By Elizabeth Pineau
PARIS (Reuters) – Amazon proposed raising book delivery charges in France to around 2 euros from almost nothing if parliament withdrew a bill that would make it more difficult for the e-commerce group to undercut local bookshops, a French senator told Reuters.
Senator Laure Darcos said Amazon had made the proposal for a minimum delivery charge of 1.80-2.00 euros ($2.03-$2.25) when its vice president for Books and Kindle content, David Naggar, met Culture Minister Roselyne Bachelot on Aug. 25 in Paris.
“They were ready to increase shipping costs to 1.80-2.00 euros outside of premium subscription costs to align more closely with the delivery charges of other goods on one condition: that we withdraw our bill so that it did not benefit bookstores,” Darcos told Reuters.
The proposal, details of which have not previously been reported, was part of a months-long lobbying push by Amazon to kill the bill, Darcos and five other lawmakers said.
Amazon declined to confirm the meeting took place. When asked what was said at the Aug. 25 meeting Amazon did not comment.
Independent bookshops are held with special affection in France, the land of Victor Hugo and Simone de Beauvoir. But they are under pressure from online retailers like Amazon, Fnac and Leclerc, which have eroded their market share. Of 435 million books sold in France in 2019, more than 20% were bought online.
The bill would fix its own minimum price for shipping books in France with the aim of going someway to levelling the playing field for independent book stores.
Free delivery of books is currently banned in France. Amazon currently charges a single centime (cent) compared with 5-7 euros ($5.82-8.15) for local bookstores.
Darcos, who drafted the bill, was not present at the Aug. 25 meeting but was briefed by an official in the room.
A second lawmaker briefed by a person with first-hand knowledge of the meeting confirmed a proposal in the region of 2 euros had been made. A third lawmaker informed of the meeting said the figure “sounded right”.
Bachelot’s office confirmed the meeting with Seattle-based Naggar had taken place but declined to comment on the exchange.
HIGHER PRICES
Darcos said the proposal was repeated to her at a separate meeting by Yohann Benard, Amazon’s public affairs director for southern Europe.
She said the company was concerned that the French legislation – which does not name Amazon – might set a precedent. Amazon did not comment.
President Emmanuel Macron’s government refused to budge, and parliament is expected to pass the bill on Dec. 19, after which a minimum shipping price for books must be agreed with the regulator before it becomes law.
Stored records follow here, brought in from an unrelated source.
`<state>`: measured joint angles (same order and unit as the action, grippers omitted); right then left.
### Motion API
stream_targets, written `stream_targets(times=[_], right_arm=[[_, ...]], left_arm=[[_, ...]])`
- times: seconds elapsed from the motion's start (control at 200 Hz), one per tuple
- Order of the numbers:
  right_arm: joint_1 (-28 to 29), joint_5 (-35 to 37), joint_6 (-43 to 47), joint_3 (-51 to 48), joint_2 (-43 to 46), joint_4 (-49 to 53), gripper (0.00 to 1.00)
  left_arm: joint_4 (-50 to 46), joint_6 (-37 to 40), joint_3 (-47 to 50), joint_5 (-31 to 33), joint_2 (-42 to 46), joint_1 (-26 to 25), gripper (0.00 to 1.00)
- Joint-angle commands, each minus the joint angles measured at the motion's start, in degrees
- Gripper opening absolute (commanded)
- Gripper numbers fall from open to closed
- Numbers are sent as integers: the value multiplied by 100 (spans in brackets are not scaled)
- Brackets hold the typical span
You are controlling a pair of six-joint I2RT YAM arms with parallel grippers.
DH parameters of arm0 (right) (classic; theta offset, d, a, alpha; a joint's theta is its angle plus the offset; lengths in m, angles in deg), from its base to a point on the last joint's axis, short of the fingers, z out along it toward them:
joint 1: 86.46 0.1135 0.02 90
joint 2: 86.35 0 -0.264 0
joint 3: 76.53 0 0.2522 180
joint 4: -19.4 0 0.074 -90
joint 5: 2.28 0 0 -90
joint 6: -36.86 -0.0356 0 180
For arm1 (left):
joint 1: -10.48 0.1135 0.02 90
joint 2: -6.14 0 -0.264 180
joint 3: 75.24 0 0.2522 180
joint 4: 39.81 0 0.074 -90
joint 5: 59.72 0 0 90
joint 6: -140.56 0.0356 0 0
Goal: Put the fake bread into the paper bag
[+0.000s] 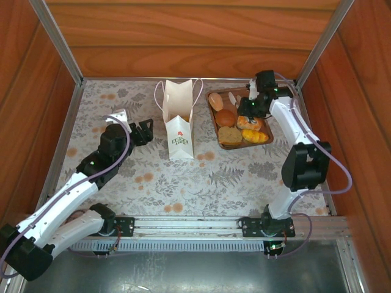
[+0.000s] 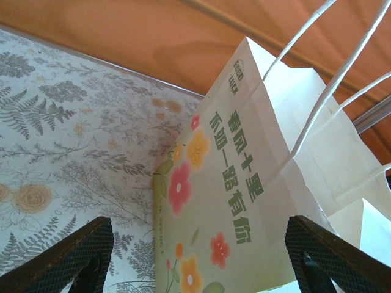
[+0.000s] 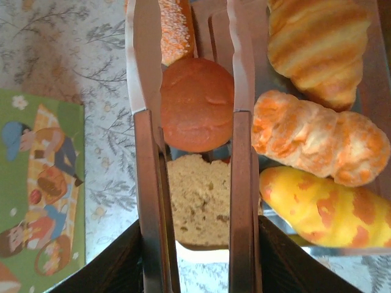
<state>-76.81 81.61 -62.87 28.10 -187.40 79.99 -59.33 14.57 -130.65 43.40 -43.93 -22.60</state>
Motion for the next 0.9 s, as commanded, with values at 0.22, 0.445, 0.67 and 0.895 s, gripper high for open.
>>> stream_targets(times=[0.22, 0.445, 0.67, 0.895], right_arm=[[-178, -571, 296, 199, -502, -650, 50], [-308, -1143, 289, 54, -650, -1051, 54], [-306, -1446, 489, 378, -1022, -871, 57], [-309, -1487, 798, 719, -1350, -580, 58]], left_arm=[[32, -118, 271, 213, 97, -30, 79], [-4, -102, 277, 259, 133, -25, 79], [0, -126, 289, 254, 136, -28, 79], [-41, -119, 246, 295, 108, -23, 79]])
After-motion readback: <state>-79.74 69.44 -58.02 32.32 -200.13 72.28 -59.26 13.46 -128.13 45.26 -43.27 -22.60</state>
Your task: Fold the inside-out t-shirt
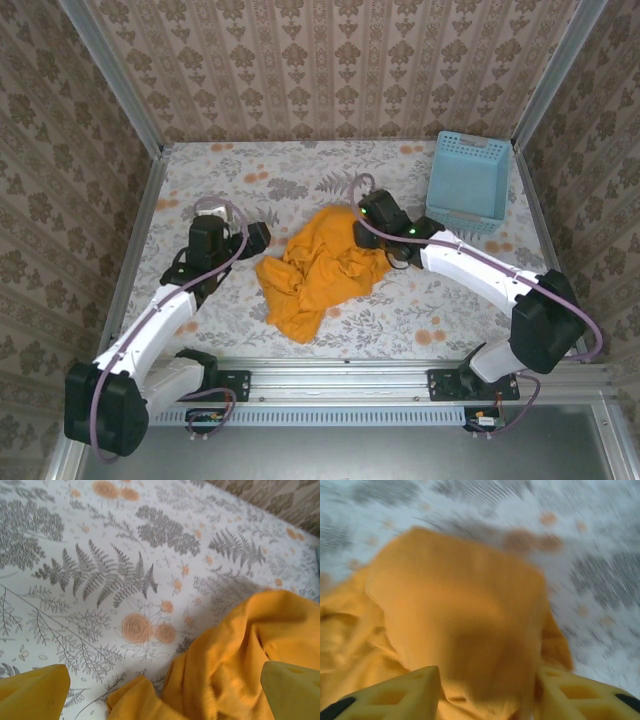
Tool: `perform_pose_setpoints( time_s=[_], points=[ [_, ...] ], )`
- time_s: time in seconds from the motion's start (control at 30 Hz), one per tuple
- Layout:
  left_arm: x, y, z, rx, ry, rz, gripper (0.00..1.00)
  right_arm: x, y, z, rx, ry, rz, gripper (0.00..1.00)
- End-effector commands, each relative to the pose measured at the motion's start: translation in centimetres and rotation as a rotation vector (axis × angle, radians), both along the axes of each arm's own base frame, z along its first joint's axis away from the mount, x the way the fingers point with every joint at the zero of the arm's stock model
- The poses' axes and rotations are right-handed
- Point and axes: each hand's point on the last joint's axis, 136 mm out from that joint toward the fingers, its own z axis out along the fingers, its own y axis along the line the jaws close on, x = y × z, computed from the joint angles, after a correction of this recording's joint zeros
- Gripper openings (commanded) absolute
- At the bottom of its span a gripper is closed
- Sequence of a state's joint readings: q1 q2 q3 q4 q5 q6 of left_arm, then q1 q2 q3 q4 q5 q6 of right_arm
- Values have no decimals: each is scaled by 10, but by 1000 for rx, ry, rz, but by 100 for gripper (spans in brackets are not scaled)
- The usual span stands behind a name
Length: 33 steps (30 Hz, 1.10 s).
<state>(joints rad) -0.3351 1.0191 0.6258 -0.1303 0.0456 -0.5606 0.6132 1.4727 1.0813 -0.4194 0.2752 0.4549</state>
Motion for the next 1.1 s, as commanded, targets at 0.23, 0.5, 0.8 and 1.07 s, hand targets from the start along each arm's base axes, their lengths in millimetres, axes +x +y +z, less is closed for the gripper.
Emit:
perform_pose_setpoints(
  time_s=[0.23, 0.5, 0.8, 1.07],
  points=[
    [-36, -62, -44, 78, 158, -244, 95, -21, -27, 12, 119, -13, -78, 69],
    [-43, -84, -72, 154, 228, -305, 86, -16, -24, -41, 111, 100, -132, 72],
    [-27, -91, -67, 138, 209, -290, 37, -4, 23, -66, 199, 200, -31, 61],
    [-11, -69, -31, 101, 138, -224, 6, -3, 6, -46, 87, 155, -35, 15]
  ],
)
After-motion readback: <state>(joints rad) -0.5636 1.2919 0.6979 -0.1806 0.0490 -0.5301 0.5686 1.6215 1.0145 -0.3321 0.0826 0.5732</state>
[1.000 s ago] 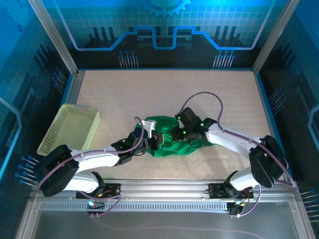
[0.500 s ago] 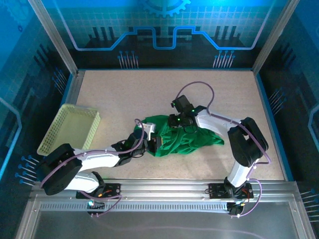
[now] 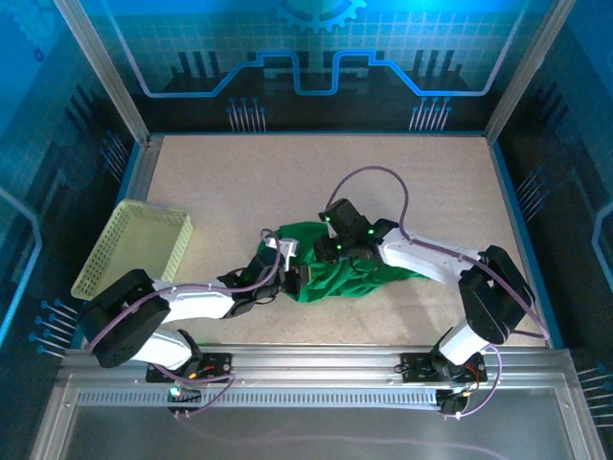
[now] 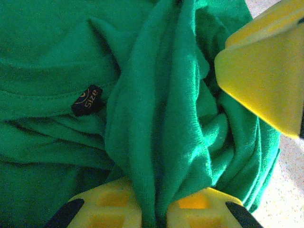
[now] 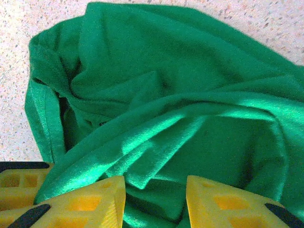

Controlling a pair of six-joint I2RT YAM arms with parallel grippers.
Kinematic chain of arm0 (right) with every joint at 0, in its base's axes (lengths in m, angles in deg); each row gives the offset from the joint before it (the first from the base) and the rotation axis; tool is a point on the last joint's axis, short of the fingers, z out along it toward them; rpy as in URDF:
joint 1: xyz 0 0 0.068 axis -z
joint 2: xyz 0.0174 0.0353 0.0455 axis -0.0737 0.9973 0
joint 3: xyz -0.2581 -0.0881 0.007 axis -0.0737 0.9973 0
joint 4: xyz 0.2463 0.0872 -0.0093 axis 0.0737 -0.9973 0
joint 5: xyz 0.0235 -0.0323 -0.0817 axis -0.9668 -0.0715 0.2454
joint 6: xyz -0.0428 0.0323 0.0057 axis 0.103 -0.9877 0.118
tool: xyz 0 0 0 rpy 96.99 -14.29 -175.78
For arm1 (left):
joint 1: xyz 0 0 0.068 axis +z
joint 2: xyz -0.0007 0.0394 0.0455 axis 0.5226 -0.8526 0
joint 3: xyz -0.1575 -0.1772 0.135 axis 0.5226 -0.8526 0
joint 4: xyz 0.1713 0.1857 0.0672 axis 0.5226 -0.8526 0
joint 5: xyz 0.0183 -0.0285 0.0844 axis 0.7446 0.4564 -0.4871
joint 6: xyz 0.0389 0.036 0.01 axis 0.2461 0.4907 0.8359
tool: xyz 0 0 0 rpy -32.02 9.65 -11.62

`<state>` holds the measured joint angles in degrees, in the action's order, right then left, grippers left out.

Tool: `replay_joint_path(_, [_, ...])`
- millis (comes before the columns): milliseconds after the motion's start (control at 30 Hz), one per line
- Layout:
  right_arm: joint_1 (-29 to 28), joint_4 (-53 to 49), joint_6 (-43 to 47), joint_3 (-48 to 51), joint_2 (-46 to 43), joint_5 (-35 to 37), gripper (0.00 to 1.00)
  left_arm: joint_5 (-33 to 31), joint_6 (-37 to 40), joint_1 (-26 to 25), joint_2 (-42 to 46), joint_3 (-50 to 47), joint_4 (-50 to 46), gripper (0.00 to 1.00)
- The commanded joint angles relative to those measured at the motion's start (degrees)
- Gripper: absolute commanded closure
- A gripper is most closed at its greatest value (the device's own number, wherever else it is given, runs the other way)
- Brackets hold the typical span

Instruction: Fold the inside-out t-shirt

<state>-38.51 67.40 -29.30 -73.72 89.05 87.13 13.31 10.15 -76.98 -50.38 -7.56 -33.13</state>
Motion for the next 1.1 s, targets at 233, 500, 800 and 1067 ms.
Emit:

Amazon says the legislation would make books more expensive for French consumers, especially those in rural areas far from any bookstore.
An Amazon spokesperson told Reuters more than 40% of its book deliveries in France went to postal codes without a bookstore. A raised minimum shipping fee would cost French consumers an estimated 250 million euros a year, the Amazon spokesperson added.
The law would only increase Amazon’s margins, company officials told the second lawmaker aware of the Aug. 25 meeting, who requested anonymity because Amazon’s operations are a sensitive matter in her constituency.
The same lawmaker said Amazon had proposed the price floor for the period until April 2022, when France elects its next president.
Amazon did not comment.
The Ministry of Culture previously told Reuters that Amazon’s pricing strategy had resulted in a single operator taking a growing market share.
French bookstore owners widely attribute their survival to a 1981 law that prohibits price discounting of new books.